● **Work instruction**
Could you write out the lines below exactly, beginning with the first and finishing with the one that contains "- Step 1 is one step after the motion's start"?

● **Information shown**
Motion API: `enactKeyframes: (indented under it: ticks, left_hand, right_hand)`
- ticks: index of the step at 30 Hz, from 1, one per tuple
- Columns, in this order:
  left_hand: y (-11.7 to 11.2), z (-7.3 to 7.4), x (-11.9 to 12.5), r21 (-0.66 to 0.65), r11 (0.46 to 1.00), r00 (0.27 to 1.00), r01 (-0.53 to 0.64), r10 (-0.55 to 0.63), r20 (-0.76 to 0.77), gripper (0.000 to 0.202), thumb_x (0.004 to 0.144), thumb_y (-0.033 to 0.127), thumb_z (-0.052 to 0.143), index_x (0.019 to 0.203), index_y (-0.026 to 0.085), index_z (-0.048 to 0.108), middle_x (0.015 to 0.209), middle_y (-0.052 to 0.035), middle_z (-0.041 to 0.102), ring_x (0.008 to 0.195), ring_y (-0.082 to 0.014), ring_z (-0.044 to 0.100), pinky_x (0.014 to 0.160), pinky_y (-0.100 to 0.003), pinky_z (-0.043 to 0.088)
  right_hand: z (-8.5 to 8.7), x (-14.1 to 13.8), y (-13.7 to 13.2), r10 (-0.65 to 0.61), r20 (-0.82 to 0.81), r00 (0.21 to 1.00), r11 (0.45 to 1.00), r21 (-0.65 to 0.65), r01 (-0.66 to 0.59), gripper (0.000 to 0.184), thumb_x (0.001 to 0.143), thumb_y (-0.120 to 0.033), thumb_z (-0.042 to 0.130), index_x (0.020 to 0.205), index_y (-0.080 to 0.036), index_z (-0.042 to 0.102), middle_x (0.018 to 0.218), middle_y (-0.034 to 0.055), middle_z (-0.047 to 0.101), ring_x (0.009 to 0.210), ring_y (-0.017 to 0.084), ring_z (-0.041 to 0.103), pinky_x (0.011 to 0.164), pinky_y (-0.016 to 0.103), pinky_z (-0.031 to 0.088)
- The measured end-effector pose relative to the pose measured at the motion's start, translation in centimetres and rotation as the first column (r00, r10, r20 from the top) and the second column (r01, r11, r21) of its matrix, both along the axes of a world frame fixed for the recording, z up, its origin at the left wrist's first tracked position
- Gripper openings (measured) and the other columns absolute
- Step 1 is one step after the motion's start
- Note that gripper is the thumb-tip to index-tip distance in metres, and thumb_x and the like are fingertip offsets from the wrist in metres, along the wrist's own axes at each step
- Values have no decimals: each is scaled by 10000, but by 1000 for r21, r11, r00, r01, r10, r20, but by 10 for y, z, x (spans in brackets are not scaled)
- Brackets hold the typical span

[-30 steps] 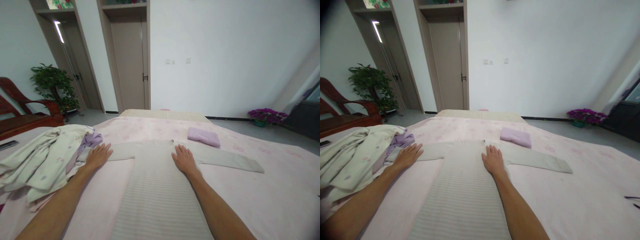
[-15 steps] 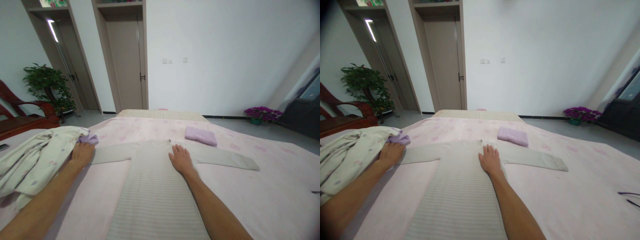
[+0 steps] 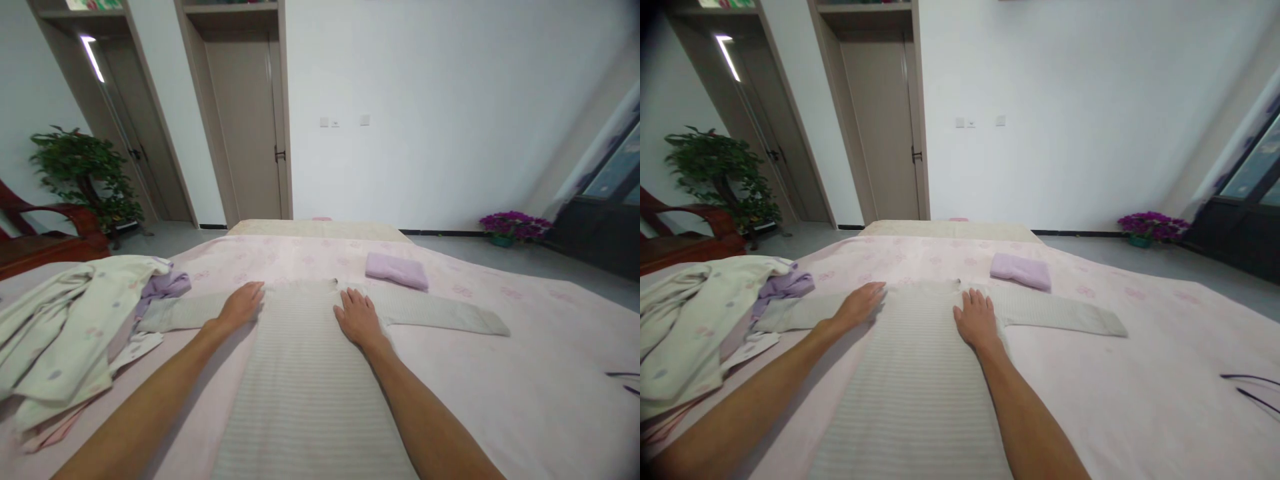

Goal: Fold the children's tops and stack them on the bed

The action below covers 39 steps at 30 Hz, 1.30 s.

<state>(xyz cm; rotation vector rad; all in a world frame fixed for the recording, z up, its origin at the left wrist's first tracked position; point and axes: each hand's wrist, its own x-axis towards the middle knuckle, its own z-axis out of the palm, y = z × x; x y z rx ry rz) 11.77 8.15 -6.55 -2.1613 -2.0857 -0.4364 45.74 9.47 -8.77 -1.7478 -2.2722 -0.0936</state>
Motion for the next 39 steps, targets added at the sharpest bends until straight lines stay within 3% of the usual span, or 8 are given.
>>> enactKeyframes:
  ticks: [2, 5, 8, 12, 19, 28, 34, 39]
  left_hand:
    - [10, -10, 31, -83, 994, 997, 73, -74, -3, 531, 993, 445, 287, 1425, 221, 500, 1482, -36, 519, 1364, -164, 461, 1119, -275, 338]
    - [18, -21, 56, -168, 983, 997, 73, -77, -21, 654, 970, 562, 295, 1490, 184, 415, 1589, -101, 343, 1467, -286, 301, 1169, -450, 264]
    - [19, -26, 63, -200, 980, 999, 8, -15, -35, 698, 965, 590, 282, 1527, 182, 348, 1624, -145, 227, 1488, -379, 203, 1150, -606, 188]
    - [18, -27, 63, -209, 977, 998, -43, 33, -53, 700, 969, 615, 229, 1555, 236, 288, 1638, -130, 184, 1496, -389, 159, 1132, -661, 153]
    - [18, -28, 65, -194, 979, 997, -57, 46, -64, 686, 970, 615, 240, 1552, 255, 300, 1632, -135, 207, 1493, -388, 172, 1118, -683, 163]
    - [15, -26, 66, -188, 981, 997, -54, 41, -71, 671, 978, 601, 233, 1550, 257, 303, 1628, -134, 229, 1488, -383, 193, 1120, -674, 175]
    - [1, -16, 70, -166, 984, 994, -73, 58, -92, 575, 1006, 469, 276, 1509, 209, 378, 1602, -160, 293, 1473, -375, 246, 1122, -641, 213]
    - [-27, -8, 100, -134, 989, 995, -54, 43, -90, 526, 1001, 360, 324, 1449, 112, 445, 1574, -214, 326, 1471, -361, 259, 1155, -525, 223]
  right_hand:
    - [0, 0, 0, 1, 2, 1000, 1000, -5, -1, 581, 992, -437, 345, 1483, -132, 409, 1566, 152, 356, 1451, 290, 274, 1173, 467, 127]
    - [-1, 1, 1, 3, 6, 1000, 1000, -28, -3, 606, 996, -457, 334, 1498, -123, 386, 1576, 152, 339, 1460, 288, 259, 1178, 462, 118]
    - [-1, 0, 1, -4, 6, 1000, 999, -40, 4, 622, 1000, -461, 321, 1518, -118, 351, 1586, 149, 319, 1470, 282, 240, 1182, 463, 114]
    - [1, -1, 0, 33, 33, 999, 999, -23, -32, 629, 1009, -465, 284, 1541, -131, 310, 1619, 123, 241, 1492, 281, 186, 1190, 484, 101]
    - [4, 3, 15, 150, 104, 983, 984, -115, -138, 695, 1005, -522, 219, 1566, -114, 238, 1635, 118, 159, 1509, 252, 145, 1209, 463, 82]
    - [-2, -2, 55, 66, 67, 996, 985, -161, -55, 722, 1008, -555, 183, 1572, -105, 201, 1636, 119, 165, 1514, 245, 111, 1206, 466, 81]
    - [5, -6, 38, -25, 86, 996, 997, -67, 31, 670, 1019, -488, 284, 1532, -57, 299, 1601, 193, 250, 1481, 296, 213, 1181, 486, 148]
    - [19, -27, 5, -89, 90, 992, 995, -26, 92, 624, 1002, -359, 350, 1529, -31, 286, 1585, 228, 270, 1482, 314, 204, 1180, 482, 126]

● **Output below**
Motion API: `enactKeyframes: (indented under it: ticks, left_hand, right_hand)`
- ticks: index of the step at 30 Hz, from 1, one per tuple
- Columns, in this order:
  left_hand: y (-11.7 to 11.2), z (-7.3 to 7.4), x (-11.9 to 12.5), r21 (-0.66 to 0.65), r11 (0.46 to 1.00), r00 (0.27 to 1.00), r01 (-0.53 to 0.64), r10 (-0.55 to 0.63), r20 (-0.76 to 0.77), gripper (0.000 to 0.202), thumb_x (0.004 to 0.144), thumb_y (-0.033 to 0.127), thumb_z (-0.052 to 0.143), index_x (0.019 to 0.203), index_y (-0.026 to 0.085), index_z (-0.048 to 0.108), middle_x (0.015 to 0.209), middle_y (-0.052 to 0.035), middle_z (-0.041 to 0.102), ring_x (0.008 to 0.195), ring_y (-0.082 to 0.014), ring_z (-0.044 to 0.100), pinky_x (0.014 to 0.160), pinky_y (-0.100 to 0.003), pinky_z (-0.043 to 0.088)
  right_hand: z (-8.5 to 8.7), x (-14.1 to 13.8), y (-13.7 to 13.2), r10 (-0.65 to 0.61), r20 (-0.82 to 0.81), r00 (0.21 to 1.00), r11 (0.45 to 1.00), r21 (-0.65 to 0.65), r01 (-0.66 to 0.59), gripper (0.000 to 0.184), thumb_x (0.001 to 0.143), thumb_y (-0.120 to 0.033), thumb_z (-0.042 to 0.130), index_x (0.020 to 0.205), index_y (-0.080 to 0.036), index_z (-0.042 to 0.102), middle_x (0.018 to 0.218), middle_y (-0.034 to 0.055), middle_z (-0.047 to 0.101), ring_x (0.009 to 0.210), ring_y (-0.017 to 0.084), ring_z (-0.041 to 0.103), pinky_x (0.011 to 0.164), pinky_y (-0.016 to 0.103), pinky_z (-0.031 to 0.088)
- The measured end-effector pose relative to the pose measured at the motion's start, translation in centimetres and rotation as the first column (r00, r10, r20 from the top) and the second column (r01, r11, r21) of its matrix, both along the axes of a world frame fixed for the recording, z up, its origin at the left wrist's first tracked position
- Gripper openings (measured) and the other columns absolute
- Step 1 is one step after the motion's start

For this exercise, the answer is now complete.